In this monocentric cohort study of 148 RMS patients (2017-2023), we categorized participants into three groups: no evidence of disease activity (NEDA), evidence of disease activity (EDA), and PIRA. B-cell counts were measured every 6-12 months, with suboptimal depletion defined as ⩾10 CD19+ B-cells/µL. Logistic regression and Cox proportional hazards models analyzed the relationship between B-cell depletion and disability progression.
Of 148 patients, 70 (47%) achieved NEDA, 51 (34%) showed EDA, and 25 (17%) developed PIRA. NEDA patients demonstrated significantly lower B-cell counts compared to EDA ( < 0.01) and PIRA ( < 0.001) groups. Insufficient B-cell depletion was the strongest PIRA predictor (OR 3.73, 95% CI: 2.50-5.43, < 0.001) and increased EDSS progression risk (HR 0.50, 95% CI: 0.26-0.97, = 0.039).
PIRA occurs in the context of suboptimal B-cell depletion in RMS patients, highlighting the need for close monitoring and potential adjustment of infusion intervals.
虽然奥瑞珠单抗治疗已被证明可有效预防复发型多发性硬化症(RMS)中与复发相关的病情恶化(RAW),但仍有相当数量的患者出现与复发活动无关的病情进展(PIRA)。

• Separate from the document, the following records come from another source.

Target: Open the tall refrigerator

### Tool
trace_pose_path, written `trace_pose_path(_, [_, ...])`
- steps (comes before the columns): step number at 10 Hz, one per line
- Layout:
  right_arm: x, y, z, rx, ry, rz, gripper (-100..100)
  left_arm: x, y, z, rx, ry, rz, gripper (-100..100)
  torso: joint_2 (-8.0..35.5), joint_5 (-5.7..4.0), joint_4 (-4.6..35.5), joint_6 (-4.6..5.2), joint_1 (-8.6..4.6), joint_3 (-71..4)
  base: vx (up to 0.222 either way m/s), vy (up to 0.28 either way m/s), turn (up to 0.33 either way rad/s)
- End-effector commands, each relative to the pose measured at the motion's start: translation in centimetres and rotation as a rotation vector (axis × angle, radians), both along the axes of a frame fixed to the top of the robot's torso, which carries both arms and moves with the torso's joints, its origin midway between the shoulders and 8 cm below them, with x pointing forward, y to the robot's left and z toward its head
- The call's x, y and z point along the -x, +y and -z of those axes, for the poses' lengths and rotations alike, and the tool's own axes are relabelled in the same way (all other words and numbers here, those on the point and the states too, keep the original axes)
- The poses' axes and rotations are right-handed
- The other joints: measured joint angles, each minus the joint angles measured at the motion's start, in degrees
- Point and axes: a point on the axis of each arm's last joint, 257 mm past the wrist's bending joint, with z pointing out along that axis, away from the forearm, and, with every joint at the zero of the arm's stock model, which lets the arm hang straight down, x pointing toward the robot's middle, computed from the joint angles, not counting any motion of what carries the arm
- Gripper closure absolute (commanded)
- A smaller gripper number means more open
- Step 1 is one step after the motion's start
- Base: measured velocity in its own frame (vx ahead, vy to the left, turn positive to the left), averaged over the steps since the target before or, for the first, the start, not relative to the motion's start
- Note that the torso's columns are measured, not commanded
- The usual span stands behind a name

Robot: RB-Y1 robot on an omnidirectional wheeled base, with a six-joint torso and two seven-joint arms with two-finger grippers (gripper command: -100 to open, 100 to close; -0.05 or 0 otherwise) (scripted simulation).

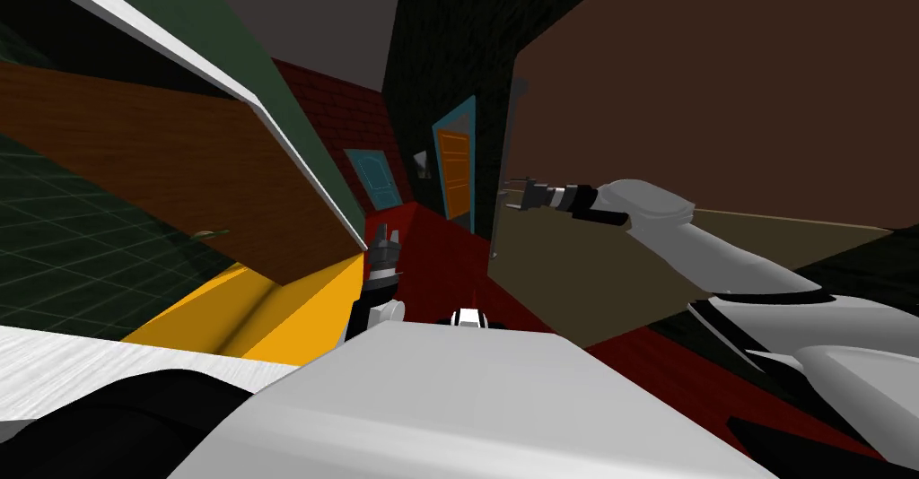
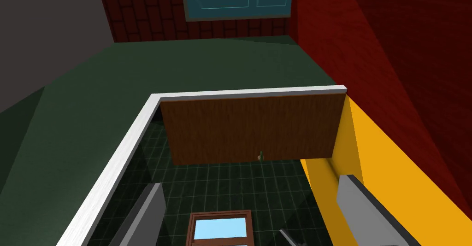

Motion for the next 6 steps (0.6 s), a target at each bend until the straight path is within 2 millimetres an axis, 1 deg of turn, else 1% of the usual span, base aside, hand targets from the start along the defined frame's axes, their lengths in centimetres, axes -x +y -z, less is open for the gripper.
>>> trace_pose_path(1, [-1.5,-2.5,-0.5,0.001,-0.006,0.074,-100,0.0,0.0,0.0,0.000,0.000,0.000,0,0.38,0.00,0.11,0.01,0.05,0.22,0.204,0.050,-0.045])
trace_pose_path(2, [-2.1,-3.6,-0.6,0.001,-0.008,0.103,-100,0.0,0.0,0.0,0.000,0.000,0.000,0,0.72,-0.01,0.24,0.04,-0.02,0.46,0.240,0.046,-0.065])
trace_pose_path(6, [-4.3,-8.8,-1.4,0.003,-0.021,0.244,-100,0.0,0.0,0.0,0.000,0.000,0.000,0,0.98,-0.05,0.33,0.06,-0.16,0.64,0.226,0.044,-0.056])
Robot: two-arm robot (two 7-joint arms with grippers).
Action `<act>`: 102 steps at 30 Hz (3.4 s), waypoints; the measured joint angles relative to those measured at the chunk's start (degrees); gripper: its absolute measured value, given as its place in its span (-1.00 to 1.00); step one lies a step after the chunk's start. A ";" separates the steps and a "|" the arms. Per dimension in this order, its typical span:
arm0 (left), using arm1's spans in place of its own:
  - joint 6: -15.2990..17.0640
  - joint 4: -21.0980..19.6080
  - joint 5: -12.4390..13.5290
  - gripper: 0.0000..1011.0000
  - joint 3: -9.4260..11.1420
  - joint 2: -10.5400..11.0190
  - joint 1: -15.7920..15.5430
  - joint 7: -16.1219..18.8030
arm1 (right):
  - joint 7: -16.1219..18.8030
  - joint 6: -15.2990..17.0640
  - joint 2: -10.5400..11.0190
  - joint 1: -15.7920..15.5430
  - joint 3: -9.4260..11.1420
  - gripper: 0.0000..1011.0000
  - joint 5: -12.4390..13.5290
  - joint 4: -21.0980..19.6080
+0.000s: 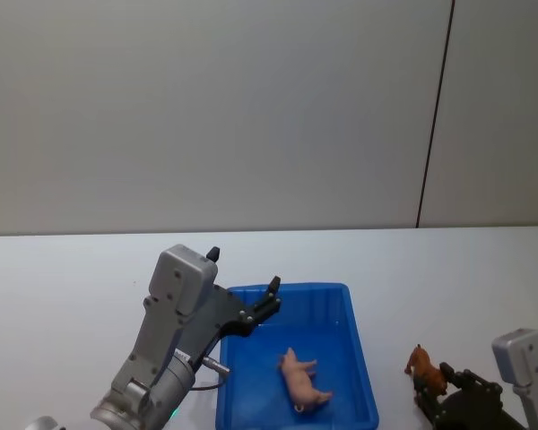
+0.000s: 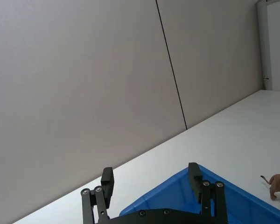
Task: Pick up the two dolls from the table and place them into the box.
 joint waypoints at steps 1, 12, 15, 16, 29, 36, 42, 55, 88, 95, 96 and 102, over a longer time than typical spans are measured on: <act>0.00 0.00 0.00 0.98 0.00 0.00 0.00 0.00 | -0.07 -0.29 -0.01 0.00 -0.02 -0.19 -0.19 -0.02; 0.00 0.00 0.00 0.98 0.00 0.00 0.00 0.00 | -0.27 -3.49 -0.24 -0.09 -0.25 -0.19 -1.61 -2.73; 0.00 0.00 0.00 0.98 0.00 0.00 0.00 0.00 | 0.13 -4.06 -0.42 0.07 -0.35 -0.19 -1.70 -3.38; 0.00 0.00 0.00 0.98 0.00 0.00 0.00 0.00 | 0.54 -4.43 -0.61 0.26 -0.48 -0.19 -1.73 -3.79; 0.00 0.00 0.00 0.98 0.00 0.00 0.00 0.00 | 6.47 -6.52 -3.82 3.70 -2.25 -0.19 -1.68 -3.66; 0.00 0.00 0.00 0.98 0.00 0.00 0.00 0.00 | 9.19 -6.79 -5.85 5.99 -3.29 -0.07 -1.53 -1.55; 0.00 0.00 0.00 0.98 0.00 0.00 0.00 0.00 | 10.20 -6.29 -7.13 7.52 -3.85 0.32 -1.50 0.20; 0.00 0.00 0.00 0.98 0.00 0.00 0.00 0.00 | 7.17 -4.82 -7.59 7.81 -3.79 0.98 -1.34 0.70; 1.79 -0.36 -0.85 0.98 -0.35 0.41 0.43 0.02 | -7.50 -3.51 -2.35 0.46 0.27 0.98 2.66 -7.03; 4.69 -1.16 -2.54 0.98 -0.94 1.24 1.25 0.57 | -8.20 -3.46 -2.01 0.04 0.51 0.98 2.89 -7.45; 5.66 -1.41 -3.13 0.98 -1.13 1.51 1.55 0.83 | -8.29 -3.46 -1.96 -0.02 0.56 0.98 2.93 -7.52; 8.68 -2.34 -5.40 0.98 -1.92 2.73 2.79 2.11 | -8.60 -3.45 -1.82 -0.21 0.65 0.98 3.02 -7.71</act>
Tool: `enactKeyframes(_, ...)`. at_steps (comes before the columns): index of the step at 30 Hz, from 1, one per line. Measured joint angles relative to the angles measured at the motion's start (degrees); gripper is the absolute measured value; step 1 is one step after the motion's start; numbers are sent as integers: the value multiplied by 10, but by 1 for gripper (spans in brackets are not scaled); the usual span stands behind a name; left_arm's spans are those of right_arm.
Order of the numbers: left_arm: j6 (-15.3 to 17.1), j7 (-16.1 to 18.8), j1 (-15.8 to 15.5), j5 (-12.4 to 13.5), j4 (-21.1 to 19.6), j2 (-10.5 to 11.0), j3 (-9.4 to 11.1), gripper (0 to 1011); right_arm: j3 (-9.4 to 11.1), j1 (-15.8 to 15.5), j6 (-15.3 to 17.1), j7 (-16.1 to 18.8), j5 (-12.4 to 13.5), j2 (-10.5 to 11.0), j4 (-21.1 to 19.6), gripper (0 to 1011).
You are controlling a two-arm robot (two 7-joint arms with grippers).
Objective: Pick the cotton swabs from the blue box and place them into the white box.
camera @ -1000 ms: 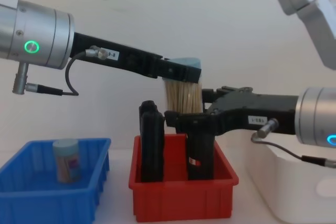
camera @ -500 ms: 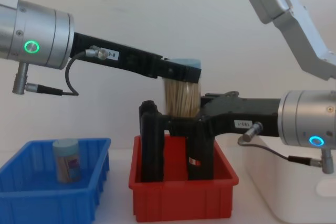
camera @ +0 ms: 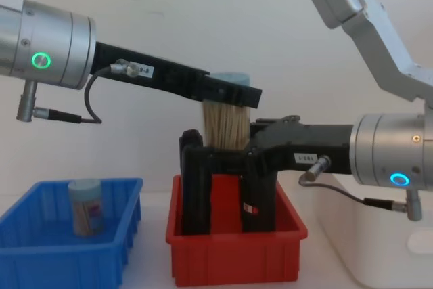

研究接受奥瑞珠单抗治疗的RMS患者的B细胞耗竭状态与残疾累积风险之间的关联。
在这项对148例RMS患者(2017 - 2023年)进行的单中心队列研究中,我们将参与者分为三组:无疾病活动证据(NEDA)、有疾病活动证据(EDA)和PIRA。每6 - 12个月测量一次B细胞计数,次优耗竭定义为≥10个CD19 + B细胞/μL。采用逻辑回归和Cox比例风险模型分析B细胞耗竭与残疾进展之间的关系。
148例患者中,70例(47%)达到NEDA,51例(34%)表现为EDA,25例(17%)出现PIRA。与EDA组(P < 0.01)和PIRA组(P < 0.001)相比,NEDA患者的B细胞计数显著更低。B细胞耗竭不足是最强的PIRA预测因素(OR 3.73,95% CI:2.50 - 5.43,P < 0.001),并增加了扩展残疾状态量表(EDSS)进展风险(HR 0.50,95% CI:0.26 - 0.97,P = 0.039)。
RMS患者中PIRA发生在B细胞耗竭次优的情况下,这突出了密切监测和潜在调整输注间隔的必要性。